Iteration, The True Power Of Programming¶

In general, when programming, the main thing we are concerned about is something called efficiency. This specifically refers to how ‘fast’ in general our code is.

Well the reason why programs efficiency matters, is because we are going to do things a bunch of times. And when I say a bunch of times, I some times mean trillions of times.

In order to do this, we use a technique called “iteration”. This allows us to carry out an activity many, many times.

Let’s look at an example:

index = 0

while index < 10:
    print(index)
    index += 1

The above simple example accomplishes a fairly trival task, it enumerates all the numbers between 0 and 9. This is the basis for interation. Iteration is always indexed by the natural numbers. That’s why we name the variable we are “iterating over” the index. As the index increases, we get closer and closer to the terminal statement.

Here the terminal statement is inside a “while” loop.

A while statement works somewhat like an if statement. In an if statement, we check a condition and if the condition is True, then we execute a set of steps. In a while loop, we check if a condition is True, the same way as before. The difference being, we keep executing the statement, until the statement is False. This means any while loop has the potential to go on forever, without stopping.

The way we get around this generally is with something called a for loop, which will get to in a little while.

Now that we have a means of iterating, let’s go back to some of the examples we’ve looked at and add some iteration spice!

First let’s look at some stuff with random numbers. Specifically, we’ll see how often a random number is even or odd:

import random

evens = 0
odds = 0
num_samples = 5
i = 0
while i < num_samples:
    random_number = random.randint(0, 1000000)
    if random_number % 2 == 0:
        evens += 1
    else:
        odds += 1
    i += 1
        
print("Evens percentage:", evens/num_samples)
print("Odds percentage:", odds/num_samples)

Evens percentage: 0.4
Odds percentage: 0.6

Let’s see what happens if we increase the sample size? Do we get closer to 50/50 or further away?

import random

evens = 0
odds = 0
num_samples = 500
i = 0
while i < num_samples:
    random_number = random.randint(0, 1000000)
    if random_number % 2 == 0:
        evens += 1
    else:
        odds += 1
    i += 1
        
print("Evens percentage:", evens/num_samples)
print("Odds percentage:", odds/num_samples)

Evens percentage: 0.526
Odds percentage: 0.474

Looks like we are getting closer, how many do we need to get to pretty much exactly 50/50?

import random

evens = 0
odds = 0
num_samples = 50000
i = 0
while i < num_samples:
    random_number = random.randint(0, 1000000)
    if random_number % 2 == 0:
        evens += 1
    else:
        odds += 1
    i += 1
        
print("Evens percentage:", evens/num_samples)
print("Odds percentage:", odds/num_samples)

Evens percentage: 0.50208
Odds percentage: 0.49792

Looks like we’ve gotten pretty close!
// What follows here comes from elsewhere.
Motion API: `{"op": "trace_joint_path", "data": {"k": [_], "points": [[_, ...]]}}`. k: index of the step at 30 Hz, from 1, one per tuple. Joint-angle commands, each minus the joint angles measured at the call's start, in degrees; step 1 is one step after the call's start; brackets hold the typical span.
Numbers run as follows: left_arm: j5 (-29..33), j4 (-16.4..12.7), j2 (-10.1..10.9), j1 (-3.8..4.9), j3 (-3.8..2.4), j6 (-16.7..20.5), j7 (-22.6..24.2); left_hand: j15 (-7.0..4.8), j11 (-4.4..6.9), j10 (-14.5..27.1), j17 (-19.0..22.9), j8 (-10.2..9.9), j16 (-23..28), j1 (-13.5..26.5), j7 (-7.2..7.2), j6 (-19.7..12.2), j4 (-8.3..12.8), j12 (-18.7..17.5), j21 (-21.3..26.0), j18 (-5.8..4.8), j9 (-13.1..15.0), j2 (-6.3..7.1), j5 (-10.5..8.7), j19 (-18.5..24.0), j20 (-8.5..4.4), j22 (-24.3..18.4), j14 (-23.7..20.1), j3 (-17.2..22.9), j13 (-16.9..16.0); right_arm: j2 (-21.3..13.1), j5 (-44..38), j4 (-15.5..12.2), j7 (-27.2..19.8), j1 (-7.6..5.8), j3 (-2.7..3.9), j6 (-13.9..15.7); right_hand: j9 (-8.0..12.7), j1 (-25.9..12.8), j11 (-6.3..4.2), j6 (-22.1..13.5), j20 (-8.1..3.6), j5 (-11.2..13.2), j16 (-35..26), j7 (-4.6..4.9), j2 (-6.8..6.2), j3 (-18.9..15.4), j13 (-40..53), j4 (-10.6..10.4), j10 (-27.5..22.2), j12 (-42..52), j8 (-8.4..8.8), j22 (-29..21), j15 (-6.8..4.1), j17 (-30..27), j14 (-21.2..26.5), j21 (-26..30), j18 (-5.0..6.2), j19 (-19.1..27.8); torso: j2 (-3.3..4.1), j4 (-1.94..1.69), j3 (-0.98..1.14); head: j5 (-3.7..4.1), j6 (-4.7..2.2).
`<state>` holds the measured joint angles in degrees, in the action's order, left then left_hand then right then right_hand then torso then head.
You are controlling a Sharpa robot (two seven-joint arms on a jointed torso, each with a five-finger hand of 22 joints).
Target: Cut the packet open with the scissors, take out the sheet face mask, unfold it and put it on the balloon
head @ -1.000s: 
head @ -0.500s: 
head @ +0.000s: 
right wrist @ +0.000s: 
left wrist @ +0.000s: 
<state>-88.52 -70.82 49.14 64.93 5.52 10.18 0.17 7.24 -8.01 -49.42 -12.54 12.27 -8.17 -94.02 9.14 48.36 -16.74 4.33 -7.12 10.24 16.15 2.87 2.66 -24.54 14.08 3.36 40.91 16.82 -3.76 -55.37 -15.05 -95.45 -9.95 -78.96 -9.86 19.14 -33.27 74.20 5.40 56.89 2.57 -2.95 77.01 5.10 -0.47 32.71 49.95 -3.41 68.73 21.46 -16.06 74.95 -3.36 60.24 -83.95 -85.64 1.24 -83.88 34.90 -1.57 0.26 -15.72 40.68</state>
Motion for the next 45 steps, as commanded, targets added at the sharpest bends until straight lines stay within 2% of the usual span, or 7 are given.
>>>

Let’s do one more:

import random

evens = 0
odds = 0
num_samples = 500000
i = 0
while i < num_samples:
    random_number = random.randint(0, 1000000)
    if random_number % 2 == 0:
        evens += 1
    else:
        odds += 1
    i += 1
        
print("Evens percentage:", evens/num_samples)
print("Odds percentage:", odds/num_samples)

Evens percentage: 0.498772
Odds percentage: 0.501228

Looks like we got super close! In general, the above example illustrates something called asymptotic behavior. This is the behavior that a system exhibits in the long run.

In this case - we know that the probability that a given natural number is even or odd is 50%. However, getting to this experimentally isn’t always obvious. Important questions include:

How many samples do we need to draw before we get close to our theoretical value?
How do we define close?
Are we sure we are capturing the entire space of possible samples? In otherwords, are there any ‘rare’ cases we need to look out for?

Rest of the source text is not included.